The datatype of the levels as a Json string (default: string)

Return type

str

getInputCol()[source]
Returns

The name of the input column (default: input)

Return type

str

static getJavaPackage()[source]

Returns package name String.

getLevels()[source]
Returns

Levels in categorical array

Return type

object

getOutputCol()[source]
Returns

The name of the output column (default: [self.uid]_output)

Return type

str

classmethod read()[source]

Returns an MLReader instance for this class.

setDataType(value)[source]
Parameters

dataType (str) – The datatype of the levels as a Json string (default: string)

setInputCol(value)[source]
Parameters

inputCol (str) – The name of the input column (default: input)

setLevels(value)[source]
Parameters

levels (object) – Levels in categorical array

setOutputCol(value)[source]
Parameters

outputCol (str) – The name of the output column (default: [self.uid]_output)

setParams(dataType='string', inputCol='input', levels=None, outputCol=None)[source]

Set the (keyword only) parameters

Parameters
  • dataType (str) – The datatype of the levels as a Json string (default: string)

  • inputCol (str) – The name of the input column (default: input)

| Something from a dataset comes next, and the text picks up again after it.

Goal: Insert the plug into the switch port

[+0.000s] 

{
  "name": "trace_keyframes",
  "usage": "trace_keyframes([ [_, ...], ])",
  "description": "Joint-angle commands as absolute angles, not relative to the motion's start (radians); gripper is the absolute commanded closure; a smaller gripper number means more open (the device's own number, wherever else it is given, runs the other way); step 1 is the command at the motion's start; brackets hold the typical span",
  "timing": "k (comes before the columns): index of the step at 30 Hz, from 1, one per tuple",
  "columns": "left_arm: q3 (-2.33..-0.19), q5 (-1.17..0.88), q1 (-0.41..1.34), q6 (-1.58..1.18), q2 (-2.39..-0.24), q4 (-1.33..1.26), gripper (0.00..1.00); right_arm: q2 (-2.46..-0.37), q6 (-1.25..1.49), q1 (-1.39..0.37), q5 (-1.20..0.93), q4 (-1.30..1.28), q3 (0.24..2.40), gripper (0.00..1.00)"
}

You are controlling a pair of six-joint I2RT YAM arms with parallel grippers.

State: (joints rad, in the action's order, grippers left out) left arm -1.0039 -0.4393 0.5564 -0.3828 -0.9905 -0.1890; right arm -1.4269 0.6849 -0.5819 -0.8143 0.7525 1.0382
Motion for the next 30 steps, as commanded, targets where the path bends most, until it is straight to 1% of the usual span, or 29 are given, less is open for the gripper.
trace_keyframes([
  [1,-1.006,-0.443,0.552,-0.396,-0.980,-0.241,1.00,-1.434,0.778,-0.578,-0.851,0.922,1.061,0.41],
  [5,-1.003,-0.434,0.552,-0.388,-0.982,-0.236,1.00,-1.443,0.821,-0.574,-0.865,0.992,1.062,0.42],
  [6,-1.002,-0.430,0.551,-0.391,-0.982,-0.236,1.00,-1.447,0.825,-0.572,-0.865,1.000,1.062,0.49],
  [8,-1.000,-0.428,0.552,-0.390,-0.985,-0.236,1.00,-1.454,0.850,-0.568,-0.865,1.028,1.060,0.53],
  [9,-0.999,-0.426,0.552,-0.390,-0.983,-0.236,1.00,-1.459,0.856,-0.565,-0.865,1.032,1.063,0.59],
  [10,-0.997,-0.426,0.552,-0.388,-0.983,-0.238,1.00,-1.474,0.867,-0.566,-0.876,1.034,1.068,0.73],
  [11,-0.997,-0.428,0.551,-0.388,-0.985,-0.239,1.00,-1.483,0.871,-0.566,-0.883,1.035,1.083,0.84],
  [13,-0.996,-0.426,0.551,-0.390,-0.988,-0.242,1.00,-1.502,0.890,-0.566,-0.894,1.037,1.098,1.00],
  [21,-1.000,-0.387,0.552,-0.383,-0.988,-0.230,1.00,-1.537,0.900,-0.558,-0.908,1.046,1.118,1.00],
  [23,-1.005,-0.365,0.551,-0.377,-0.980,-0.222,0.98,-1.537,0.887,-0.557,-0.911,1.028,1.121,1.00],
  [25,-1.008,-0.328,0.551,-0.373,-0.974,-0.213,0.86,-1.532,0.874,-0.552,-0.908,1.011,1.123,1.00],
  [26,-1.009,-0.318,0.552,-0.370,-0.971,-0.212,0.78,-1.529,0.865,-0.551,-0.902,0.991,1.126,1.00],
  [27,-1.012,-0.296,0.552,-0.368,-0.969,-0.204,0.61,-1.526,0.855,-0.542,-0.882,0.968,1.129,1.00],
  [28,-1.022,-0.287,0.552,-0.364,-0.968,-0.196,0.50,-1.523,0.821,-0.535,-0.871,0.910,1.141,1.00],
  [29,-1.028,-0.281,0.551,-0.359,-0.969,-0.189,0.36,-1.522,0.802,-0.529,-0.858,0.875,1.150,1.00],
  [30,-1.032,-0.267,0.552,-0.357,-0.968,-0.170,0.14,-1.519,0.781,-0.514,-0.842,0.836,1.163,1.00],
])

  • levels (object) – Levels in categorical array

  • outputCol (str) – The name of the output column (default: [self.uid]_output)

Module contents

MicrosoftML is a library of Python classes to interface with the Microsoft scala APIs to utilize Apache Spark to create distibuted machine learning models.

MicrosoftML simplifies training and scoring classifiers and regressors, as well as facilitating the creation of models using the CNTK library, images, and text.